Arts and Entertainment

A year of musical storytelling begins

Bainbridge Symphony Orchestra member Ken Mueller on French Horn. -
Bainbridge Symphony Orchestra member Ken Mueller on French Horn.
— image credit:

German composer Richard Strauss once boasted that he could distinguish musically between a spoon and a fork.

“He recognized that he was doing storytelling purely in sound,” David Upham said.

Strauss, for the record, won’t be represented in Bainbridge Symphony Orchestra’s 2008-2009 season opener this weekend, under Upham’s direction.
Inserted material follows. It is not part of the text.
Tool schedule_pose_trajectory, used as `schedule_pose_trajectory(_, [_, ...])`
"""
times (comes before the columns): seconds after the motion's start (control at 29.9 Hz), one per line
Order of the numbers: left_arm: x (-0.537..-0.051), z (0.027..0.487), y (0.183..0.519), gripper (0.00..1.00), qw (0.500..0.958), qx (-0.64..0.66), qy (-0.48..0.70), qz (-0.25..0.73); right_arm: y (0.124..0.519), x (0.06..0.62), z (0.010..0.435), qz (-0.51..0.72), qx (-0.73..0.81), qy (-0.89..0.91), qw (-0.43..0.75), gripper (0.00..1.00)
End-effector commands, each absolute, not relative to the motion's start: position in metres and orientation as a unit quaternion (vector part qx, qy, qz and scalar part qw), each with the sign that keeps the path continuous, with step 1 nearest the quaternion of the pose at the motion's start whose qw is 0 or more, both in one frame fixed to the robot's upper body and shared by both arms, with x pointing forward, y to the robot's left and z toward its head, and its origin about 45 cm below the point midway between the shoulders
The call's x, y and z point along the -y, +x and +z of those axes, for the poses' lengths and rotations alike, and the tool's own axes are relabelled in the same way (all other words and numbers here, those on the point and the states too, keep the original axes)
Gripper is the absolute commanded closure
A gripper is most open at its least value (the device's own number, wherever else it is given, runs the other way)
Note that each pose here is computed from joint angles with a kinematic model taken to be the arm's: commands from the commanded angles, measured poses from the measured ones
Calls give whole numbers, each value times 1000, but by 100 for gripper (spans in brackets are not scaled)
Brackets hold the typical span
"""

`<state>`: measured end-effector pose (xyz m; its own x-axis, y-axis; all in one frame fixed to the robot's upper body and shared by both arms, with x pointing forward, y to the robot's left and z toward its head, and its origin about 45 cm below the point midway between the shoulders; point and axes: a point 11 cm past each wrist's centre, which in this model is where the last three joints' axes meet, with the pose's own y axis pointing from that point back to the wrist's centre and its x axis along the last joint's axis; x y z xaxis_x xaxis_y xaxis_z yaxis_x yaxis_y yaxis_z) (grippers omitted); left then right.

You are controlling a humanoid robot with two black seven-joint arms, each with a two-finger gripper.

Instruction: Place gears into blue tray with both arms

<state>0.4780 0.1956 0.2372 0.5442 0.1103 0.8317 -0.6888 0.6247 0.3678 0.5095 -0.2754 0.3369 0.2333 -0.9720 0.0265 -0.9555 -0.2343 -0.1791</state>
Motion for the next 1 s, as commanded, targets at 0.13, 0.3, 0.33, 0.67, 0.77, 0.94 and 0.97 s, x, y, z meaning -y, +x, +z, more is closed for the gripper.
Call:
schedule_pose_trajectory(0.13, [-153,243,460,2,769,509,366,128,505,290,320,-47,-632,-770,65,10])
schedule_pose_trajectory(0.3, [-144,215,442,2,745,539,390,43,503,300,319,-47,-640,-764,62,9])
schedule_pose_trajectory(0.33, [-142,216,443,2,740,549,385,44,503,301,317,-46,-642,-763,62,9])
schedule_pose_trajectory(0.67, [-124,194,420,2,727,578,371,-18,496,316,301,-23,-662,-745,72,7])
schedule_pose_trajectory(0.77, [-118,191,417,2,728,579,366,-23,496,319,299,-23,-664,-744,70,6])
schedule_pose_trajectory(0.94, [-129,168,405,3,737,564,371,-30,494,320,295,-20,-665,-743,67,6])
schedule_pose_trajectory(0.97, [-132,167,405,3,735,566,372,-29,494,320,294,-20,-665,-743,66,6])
Instead, audiences will be treated to works by Beethoven, Ralph Vaughan Williams and Prokofiev, among others.

But the composer’s tongue-in-cheek assertion, Upham said, encapsulates the idea that without words, without images, every piece of orchestral music portrays an unmistakable narrative.

That idea is central to the three concerts presented by BSO this season, each of which explores a different storytelling genre through symphony. This weekend’s offerings are inspired by the work of William Shakespeare.

Upham considers two angles on how it is that a listener recognizes a piece of music as a story.

One variation on “how” is technical, probably having to do with response centers, our reptilian brains, and other neurological analytics that a symphony-goer probably isn’t interested in getting into during a moment of pure listening enjoyment.

“The first part is unanswerable, and it’s tied into the question why do we respond emotionally to sound in the first place...who knows why?” Upham said.

The second angle is of more interest to him, and it’s that angle that Strauss’ assertion got to the heart of.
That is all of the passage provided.